Ce fut pourtant la gifle de Lyanna Mormont et l’aide du seigneur Omble qui poussa la gamine dans le dos qui permirent à l’intéressée de se reprendre et de se mouvoir. Ils finirent par atteindre les serres et y pénétrèrent les uns à la suite des autres. Tyrion allait en dernière position, ne pouvant détacher ses yeux de la bataille en cours.
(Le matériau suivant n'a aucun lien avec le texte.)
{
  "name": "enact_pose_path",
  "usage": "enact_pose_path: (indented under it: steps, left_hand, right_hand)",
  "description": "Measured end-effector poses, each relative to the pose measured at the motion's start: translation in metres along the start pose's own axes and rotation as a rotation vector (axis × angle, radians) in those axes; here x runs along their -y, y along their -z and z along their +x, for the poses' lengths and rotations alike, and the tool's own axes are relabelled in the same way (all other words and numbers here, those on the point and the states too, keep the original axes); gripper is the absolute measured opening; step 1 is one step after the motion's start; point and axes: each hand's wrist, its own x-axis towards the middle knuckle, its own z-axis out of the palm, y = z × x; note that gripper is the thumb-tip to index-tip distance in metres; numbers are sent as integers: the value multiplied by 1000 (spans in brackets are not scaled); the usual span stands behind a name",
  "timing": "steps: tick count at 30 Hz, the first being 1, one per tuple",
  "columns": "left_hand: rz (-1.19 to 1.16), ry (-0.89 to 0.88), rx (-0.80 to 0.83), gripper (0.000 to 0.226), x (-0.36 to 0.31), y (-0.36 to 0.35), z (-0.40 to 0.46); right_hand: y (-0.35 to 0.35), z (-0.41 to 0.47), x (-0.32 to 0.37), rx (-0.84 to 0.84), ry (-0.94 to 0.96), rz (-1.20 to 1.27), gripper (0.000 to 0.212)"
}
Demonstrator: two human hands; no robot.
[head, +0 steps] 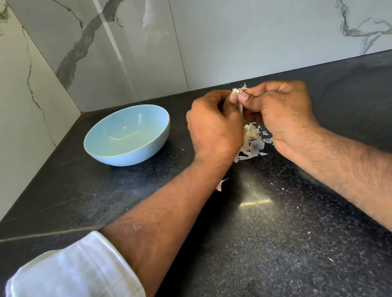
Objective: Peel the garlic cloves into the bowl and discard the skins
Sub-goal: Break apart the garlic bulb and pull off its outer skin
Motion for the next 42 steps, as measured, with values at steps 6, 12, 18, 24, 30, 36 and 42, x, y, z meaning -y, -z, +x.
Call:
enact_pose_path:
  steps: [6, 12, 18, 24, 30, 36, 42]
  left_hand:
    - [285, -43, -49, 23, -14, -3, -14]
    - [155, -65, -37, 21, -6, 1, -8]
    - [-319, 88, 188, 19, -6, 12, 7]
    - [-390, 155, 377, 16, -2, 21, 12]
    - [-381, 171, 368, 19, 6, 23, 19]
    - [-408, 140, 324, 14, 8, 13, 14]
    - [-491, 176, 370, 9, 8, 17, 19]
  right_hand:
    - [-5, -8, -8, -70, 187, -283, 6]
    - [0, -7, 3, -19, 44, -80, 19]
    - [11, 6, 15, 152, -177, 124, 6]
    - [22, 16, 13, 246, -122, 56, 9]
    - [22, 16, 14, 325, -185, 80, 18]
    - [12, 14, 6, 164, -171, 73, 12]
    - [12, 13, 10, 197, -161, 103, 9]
C’est là qu’il crut reconnaître un nouvel individu et son désarroi gagna en intensité. Jorah Mormont était là et dans la mêlée qui avait lieu il lui était impossible de certifier si l’homme originaire de l’Île aux Ours ferraillait du côté des vivants.

Quoiqu’il en était, l’affrontement se rapprochait toujours de la position des bannerets des Stark qui venaient d’atteindre une épaisse porte en bois. Tyrion les rejoignit aussi vite que lui permettaient ses jambes et constata que de profondes ténèbres les attendaient à l’intérieur des boyaux qui couraient sous les fondations de Winterfell. Fort heureusement il existait des torches sur le mur au niveau du panneau en bois de barral et elles furent allumées par le mestre qui les tendit aux lords afin de pouvoir éclairer la voie à suivre.

Tyrion les laissa donc se glisser dans le goulot les uns après les autres et il ne resta bientôt plus que lui. Avec un peu de chances les spectres étaient trop concentrés à éradiquer les dernières résistances pour s’apercevoir que des vivants cherchaient à leur échapper.



« Bougez-vous donc un peu Tyrion, aboya Jorah. »



La voix qui retentit fut si inattendue que Tyrion sursauta avant d’apercevoir la silhouette de Jorah qui se détachait sur sa droite. Toujours stupéfait par cette subite apparition Tyrion se sentit soulevé par le puissant bras du Nordien qui sans chercher à le ménager le balança à travers l’encadrement de la porte et le goût du sang envahit la bouche de Tyrion lorsque sa tête heurta le sol dur et tout en roche qui se dressait là.

Une demi-douzaine de secondes plus tard la porte fut fermée et les personnes présentes ne purent se fier qu’aux torches pour leur permettre de savoir où poser les pieds. Pour sa part Tyrion se releva péniblement, se sentant honteux de présenter une telle scène à ces gens qui se défiaient de lui, s’essuya les lèvres d’un revers de la main pour y déceler du sang avant de se concentrer sur la personne à qui il devait cela.



« Je crois que je suis ravi de vous savoir toujours vivant Mormont. Bien que votre rudesse ne m’aurait pas manqué plus que cela.

-La ferme, aboya l’autre. Et en route. Les spectres ont provoqué une brèche et je doute que ceux qui les affrontent à l’extérieur puissent remédier à cela. J’ai moi-même eu beaucoup de chances d’en réchapper et de parvenir jusqu’ici. »



Il n’en dit pas davantage et tout en tenant l’épée Corvenin, dont Tyrion savait qu’elle appartenait aux Tarly jusqu’à ce que Samwell la cède à Mormont, il poussa la Main de Daenerys dans le dos et tous ensembles ils entreprirent de s’enfoncer plus profondément dans les entrailles de la terre.